BMC will take flight to deal with floods

Mumbai: The BMC will no longer rely on archaic maps while drawing up plans against natural disasters such as floods. In a first of its kind initiative (first municipal corporation in Asia), civic officials will travel on a private helicopter on Thursday to capture vital locations and floodprone areas on a camera. The flight will cross the city over a period of one month to complete the process.
    The permission to carry out low-lying aerial photography required for contour mapping in the city came from the Ministry of Defence (MoD) last month. Contour mapping is a significant aspect of the flood modelling system which is practised worldwide.

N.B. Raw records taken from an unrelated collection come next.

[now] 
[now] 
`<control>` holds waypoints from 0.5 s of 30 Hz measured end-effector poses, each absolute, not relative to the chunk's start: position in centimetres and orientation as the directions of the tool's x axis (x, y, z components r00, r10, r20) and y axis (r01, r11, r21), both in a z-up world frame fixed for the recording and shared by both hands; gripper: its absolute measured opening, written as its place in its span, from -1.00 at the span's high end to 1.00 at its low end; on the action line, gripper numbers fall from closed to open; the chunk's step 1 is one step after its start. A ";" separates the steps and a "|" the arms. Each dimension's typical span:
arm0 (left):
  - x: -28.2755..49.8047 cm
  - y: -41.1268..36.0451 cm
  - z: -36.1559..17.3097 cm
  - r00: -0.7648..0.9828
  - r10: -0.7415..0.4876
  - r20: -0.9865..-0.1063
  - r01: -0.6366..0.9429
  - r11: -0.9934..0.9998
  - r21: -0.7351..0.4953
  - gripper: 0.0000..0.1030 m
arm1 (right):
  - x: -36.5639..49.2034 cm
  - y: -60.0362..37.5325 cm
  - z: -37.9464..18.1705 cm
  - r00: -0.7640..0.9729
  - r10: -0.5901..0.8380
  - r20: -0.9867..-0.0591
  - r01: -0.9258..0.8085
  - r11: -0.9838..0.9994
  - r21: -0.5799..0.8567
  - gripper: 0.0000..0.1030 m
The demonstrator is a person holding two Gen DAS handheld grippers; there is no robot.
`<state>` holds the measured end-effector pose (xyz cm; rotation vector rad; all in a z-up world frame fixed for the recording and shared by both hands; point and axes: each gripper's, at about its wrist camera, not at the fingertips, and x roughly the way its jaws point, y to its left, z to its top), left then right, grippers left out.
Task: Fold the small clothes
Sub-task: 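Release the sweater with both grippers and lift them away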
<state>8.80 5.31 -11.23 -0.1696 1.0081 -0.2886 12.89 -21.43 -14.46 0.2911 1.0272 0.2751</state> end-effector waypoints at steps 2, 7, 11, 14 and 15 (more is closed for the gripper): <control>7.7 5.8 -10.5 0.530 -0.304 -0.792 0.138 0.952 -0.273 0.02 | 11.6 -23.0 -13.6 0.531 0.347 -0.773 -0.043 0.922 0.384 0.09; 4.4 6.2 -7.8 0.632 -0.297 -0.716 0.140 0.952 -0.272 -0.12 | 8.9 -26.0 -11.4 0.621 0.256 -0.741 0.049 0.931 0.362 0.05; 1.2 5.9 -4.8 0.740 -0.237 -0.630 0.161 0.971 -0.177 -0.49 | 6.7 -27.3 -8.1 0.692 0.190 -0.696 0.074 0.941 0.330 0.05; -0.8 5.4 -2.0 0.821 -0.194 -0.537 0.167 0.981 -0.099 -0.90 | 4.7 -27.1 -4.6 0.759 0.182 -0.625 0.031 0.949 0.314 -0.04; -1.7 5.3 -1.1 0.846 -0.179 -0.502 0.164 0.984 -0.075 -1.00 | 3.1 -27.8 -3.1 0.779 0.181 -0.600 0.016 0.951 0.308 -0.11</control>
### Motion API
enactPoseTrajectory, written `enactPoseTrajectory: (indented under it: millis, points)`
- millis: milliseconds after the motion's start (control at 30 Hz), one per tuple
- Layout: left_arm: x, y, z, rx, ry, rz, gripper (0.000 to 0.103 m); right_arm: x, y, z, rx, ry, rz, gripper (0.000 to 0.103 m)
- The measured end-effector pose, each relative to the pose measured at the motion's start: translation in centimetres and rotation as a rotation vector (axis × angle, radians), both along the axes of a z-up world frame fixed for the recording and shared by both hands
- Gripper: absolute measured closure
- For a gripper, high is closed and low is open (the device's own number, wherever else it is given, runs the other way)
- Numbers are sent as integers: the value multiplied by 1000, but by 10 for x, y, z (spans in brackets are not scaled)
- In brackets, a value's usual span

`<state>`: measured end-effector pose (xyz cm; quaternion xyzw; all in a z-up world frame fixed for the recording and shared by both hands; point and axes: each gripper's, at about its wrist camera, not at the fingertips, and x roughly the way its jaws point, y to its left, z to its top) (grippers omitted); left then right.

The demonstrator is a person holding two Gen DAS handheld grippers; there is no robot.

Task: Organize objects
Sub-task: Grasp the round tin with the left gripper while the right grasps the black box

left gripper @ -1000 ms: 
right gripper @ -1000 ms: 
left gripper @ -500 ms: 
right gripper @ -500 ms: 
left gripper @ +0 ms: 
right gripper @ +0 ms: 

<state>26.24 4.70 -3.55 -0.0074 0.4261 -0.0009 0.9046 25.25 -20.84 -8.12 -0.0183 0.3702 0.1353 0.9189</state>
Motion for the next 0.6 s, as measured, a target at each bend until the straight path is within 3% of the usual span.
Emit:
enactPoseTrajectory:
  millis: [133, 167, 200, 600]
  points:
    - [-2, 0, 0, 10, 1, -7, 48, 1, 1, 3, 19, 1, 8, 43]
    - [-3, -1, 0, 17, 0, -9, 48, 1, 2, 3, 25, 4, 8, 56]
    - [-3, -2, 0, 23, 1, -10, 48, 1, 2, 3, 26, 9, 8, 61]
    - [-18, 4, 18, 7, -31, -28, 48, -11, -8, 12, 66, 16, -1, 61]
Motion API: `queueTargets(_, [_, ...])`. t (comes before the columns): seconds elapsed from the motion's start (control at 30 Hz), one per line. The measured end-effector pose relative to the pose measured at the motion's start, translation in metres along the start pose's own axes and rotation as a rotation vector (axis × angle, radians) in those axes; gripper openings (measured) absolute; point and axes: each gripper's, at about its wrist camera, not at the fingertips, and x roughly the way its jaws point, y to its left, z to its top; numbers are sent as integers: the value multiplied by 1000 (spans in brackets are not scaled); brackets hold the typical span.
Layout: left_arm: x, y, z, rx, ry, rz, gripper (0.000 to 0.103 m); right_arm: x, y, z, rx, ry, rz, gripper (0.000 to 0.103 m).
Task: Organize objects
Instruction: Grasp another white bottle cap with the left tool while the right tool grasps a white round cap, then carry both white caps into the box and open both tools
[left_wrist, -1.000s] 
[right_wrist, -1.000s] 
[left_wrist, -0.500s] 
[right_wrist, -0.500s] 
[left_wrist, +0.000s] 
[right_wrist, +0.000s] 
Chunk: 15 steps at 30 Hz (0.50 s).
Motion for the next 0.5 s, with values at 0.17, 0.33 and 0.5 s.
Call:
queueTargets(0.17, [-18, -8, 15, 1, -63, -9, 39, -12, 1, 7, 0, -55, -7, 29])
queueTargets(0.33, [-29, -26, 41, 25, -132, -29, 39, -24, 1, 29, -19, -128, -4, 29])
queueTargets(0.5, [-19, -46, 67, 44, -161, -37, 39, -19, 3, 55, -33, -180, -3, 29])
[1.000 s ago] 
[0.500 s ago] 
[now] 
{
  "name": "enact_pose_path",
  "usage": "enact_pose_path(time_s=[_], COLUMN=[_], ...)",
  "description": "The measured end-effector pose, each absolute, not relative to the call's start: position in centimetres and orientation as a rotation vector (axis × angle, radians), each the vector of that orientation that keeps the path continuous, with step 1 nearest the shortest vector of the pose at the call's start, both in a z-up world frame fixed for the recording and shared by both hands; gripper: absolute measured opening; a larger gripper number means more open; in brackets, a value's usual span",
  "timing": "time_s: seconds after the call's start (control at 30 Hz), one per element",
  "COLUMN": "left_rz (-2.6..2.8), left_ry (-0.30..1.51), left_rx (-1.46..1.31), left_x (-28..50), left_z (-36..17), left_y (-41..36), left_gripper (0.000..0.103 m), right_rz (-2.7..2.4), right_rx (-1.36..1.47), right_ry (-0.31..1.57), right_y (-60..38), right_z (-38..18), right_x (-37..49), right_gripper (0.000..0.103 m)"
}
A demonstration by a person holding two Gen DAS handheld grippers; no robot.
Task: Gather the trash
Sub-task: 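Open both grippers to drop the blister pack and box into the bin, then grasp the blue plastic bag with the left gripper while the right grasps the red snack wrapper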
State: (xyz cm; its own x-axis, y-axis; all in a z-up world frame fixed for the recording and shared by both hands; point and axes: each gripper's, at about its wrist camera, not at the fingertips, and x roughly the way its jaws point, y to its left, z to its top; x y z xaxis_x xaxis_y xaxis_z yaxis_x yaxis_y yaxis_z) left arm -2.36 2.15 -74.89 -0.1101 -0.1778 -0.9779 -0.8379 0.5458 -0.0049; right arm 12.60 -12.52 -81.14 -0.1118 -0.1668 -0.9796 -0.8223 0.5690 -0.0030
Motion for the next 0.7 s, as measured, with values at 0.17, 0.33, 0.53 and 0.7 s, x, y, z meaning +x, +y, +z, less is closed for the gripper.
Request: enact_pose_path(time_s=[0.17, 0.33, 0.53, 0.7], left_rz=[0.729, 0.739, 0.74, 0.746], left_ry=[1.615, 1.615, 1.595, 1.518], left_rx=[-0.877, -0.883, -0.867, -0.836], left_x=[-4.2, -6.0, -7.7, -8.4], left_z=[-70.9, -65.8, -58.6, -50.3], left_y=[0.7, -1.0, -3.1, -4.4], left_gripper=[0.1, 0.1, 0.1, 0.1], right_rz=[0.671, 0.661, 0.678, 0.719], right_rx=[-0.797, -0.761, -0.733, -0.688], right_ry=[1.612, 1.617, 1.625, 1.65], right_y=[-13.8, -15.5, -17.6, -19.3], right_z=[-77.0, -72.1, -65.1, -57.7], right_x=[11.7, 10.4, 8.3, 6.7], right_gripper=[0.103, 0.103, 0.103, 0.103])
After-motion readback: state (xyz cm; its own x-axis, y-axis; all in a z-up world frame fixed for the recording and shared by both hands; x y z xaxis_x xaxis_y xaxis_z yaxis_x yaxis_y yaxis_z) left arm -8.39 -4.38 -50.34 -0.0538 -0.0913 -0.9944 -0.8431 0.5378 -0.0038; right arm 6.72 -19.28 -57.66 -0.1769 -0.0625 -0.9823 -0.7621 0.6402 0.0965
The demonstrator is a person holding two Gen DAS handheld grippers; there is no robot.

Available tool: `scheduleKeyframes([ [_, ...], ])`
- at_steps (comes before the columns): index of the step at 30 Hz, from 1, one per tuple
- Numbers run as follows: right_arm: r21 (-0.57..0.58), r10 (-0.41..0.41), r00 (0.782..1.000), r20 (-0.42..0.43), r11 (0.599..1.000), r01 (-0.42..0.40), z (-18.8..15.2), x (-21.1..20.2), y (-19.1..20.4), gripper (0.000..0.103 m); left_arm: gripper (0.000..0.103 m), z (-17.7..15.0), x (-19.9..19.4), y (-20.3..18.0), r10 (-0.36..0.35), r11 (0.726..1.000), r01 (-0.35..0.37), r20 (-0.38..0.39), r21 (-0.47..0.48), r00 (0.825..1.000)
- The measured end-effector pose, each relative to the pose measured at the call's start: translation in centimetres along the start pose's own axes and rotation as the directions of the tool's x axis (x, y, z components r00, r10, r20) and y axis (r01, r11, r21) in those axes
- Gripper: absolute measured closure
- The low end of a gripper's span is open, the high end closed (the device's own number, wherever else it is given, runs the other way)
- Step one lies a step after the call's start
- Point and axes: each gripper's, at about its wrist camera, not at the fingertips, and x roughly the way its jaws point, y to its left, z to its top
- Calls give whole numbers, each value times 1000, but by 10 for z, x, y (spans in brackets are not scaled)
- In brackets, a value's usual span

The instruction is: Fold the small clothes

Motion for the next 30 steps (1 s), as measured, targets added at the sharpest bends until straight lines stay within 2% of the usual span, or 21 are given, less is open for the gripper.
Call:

    "The planes are all ready with cameras. The permission from the defence ministry came early but it took long to obtain permission from the air traffic control (ATC). In fact, we will have to take permission from the ATC every day before flying,'' said additional municipal commissioner R A Rajeev.
    After the deluge in July 2005, the Madhav Chitale Committee had emphasised the need for a fool-proof flood system to guide civic authorities
during rescue efforts. The committee had recommended that a contour map survey be conducted, recording the contours at intervals of 5 metres.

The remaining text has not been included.